How much is a that set up?$ If u don't mind asking.really nice skiff.


----------



## High + Dry Adventures (Apr 11, 2011)

> From the Hotel window on the way home...



Do you thing that truck can take all that tongue weight?

I would also put in some high test so it will have an easier time pulling that sled.

Good thing the engine is not on there.



Awesome setup.  

Welcome to the family.


----------



## edmiears (Oct 16, 2012)

Updates...

Just completed the move from the Triangle our new home about 4 miles from the Ramp at ICW Hampstead, NC. I plan to get out there after Easter to finish the Motor break-in and stalk some Reds.
@High & Dry, that truck was def overkill but a nice perk with my job! I just happened to be working near Ft. Pierce, FL. that week so my new sled got a free ride home. 
Now she's rigged up to my old bullet proof Fishing/Beach Buggy, a 2000 AWD Subaru Outback.


----------



## pete_paschall (May 8, 2009)

Welcome to Hampstead! Good to have another Ankona owner around. Give me a shout and we'll fish sometime.

Pete


----------



## edmiears (Oct 16, 2012)

Will do Pete, looking forward to it!


----------



## kamakuras (Feb 23, 2012)

EdMan, any performance numbers on the 20 Suzuki yet? I am looking hard at that engine to replace a 25 Merc on mine.


----------



## Dillusion (May 21, 2012)

> EdMan, any performance numbers on the 20 Suzuki yet? I am looking hard at that engine to replace a 25 Merc on mine.


What year merc? The 2000-2004 2strokes put out allot of power. I'm getting 29mph right now with mine....with a 20 4stroke your probably looking at around 22 average mph


----------



## el9surf (Dec 23, 2008)

The zuke is the best option in a 4 stroke. If you have a merc 25 2 stroke keep it. No brainer right there.


----------



## Jestevez (Oct 14, 2011)

Matty, is that top end speed?


----------



## kamakuras (Feb 23, 2012)

2003, What prop are you using Matt?


----------



## Dillusion (May 21, 2012)

> 2003, What prop are you using Matt?


A 10x15 SS solas prop with a custom cup from a local shop




> Matty, is that top end speed?


Yes, wide open top end fully loaded with two people, half-ish tank, and gear. 25.4kts on my GPS which is ~29mph

If you have this motor- keep it!!! it's the best small outboard ever made.


----------



## Jestevez (Oct 14, 2011)

Thanks Matty! I'd love to pick your brain on the shadowcast. I'm close to putting in my order for one.


----------



## Dillusion (May 21, 2012)

> Thanks Matty! I'd love to pick your brain on the shadowcast. I'm close to putting in my order for one.

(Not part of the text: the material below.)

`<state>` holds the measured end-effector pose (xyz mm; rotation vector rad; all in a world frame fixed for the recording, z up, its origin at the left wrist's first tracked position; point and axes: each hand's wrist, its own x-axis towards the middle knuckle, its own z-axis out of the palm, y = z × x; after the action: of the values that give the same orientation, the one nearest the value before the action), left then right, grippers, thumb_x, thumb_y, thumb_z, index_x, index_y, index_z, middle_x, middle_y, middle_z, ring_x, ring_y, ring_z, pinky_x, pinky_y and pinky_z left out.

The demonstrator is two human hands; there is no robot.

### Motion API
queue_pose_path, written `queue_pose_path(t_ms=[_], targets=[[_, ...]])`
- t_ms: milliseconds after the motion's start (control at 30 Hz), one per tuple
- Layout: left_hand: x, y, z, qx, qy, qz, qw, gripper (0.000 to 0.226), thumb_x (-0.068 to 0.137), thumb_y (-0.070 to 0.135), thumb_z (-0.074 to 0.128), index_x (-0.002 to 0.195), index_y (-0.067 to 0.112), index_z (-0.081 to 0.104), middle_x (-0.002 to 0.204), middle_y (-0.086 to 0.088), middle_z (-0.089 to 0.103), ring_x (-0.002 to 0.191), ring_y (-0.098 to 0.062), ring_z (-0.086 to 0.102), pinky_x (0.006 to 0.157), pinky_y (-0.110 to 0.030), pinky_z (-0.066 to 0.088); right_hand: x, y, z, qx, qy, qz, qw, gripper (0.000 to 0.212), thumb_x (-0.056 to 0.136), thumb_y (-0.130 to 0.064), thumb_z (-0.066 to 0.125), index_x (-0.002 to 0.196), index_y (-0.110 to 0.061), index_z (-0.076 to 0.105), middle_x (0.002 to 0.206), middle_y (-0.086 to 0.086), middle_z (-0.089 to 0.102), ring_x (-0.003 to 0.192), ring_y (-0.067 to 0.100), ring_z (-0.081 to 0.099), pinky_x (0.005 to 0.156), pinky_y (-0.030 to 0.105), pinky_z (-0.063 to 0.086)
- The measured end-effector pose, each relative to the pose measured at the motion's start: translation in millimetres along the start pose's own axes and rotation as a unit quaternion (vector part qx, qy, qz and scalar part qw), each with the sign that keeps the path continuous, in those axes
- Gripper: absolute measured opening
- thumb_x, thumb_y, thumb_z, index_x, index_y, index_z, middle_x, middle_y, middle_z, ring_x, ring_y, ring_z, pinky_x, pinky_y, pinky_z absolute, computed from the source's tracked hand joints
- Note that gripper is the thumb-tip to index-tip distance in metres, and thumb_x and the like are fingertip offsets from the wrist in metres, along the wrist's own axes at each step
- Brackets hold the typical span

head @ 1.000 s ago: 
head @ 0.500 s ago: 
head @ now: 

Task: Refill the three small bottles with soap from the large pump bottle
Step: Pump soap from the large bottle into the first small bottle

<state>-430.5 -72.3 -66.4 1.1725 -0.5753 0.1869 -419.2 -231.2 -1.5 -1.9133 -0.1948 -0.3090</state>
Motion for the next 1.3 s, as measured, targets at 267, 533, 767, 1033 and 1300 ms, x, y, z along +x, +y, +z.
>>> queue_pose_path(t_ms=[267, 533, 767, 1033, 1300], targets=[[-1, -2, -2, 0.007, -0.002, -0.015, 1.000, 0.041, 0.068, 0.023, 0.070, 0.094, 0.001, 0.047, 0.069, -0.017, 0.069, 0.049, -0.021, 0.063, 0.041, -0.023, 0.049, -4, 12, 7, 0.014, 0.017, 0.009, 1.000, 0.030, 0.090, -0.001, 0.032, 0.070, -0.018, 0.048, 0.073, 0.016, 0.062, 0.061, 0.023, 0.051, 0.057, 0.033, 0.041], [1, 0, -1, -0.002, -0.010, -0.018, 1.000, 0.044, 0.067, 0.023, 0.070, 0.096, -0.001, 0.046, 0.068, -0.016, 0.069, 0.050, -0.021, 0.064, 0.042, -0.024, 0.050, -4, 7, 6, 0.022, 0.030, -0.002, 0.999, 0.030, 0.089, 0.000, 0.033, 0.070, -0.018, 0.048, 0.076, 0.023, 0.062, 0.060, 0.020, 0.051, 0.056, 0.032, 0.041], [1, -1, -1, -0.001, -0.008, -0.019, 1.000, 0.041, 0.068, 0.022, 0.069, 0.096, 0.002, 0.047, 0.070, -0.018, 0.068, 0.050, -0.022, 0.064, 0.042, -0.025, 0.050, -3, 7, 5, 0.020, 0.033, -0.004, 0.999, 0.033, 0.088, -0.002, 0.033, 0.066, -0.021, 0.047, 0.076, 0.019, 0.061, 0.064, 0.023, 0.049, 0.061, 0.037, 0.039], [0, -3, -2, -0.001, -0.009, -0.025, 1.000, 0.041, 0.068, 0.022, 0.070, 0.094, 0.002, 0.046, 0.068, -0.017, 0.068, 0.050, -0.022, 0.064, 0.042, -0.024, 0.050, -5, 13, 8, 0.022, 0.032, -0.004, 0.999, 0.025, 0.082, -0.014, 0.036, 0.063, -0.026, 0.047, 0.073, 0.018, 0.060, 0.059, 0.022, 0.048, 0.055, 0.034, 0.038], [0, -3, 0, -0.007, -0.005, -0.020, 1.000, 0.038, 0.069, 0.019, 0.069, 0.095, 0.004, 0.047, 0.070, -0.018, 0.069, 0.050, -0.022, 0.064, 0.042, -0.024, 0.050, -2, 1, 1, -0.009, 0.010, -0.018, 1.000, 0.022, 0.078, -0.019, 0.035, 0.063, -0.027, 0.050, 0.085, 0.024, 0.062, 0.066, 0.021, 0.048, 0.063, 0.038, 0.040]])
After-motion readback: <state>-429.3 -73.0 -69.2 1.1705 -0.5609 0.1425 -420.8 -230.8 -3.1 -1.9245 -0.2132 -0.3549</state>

Sure, send me a message and ill give you my #


----------



## edmiears (Oct 16, 2012)

No numbers yet, but I finished the break-in today and it runs great. This motor weighs 97 lbs. and preforms well with stock prop. The DF20 is the first motor with EFI in this class.
This motor idles nice and quiet for slooowww stalking...
Even if this motor is 5 mph slower WOT, (although I doubt it) than a 2stroke 25 it is still just what I want on a shallow skiff like the ShadowCast.


----------



## creekfreak (Jan 8, 2013)

I seen Blackmantis skiff in person at enp this weekend.1st time seein a shadowcast in person.Really nice skiffs.I really liked all his Strongarm equipment,had all the bells and whistles.


----------



## kamakuras (Feb 23, 2012)

Thanks Creek it was nice to meet you guys down there and your IPB is damn nice too!


----------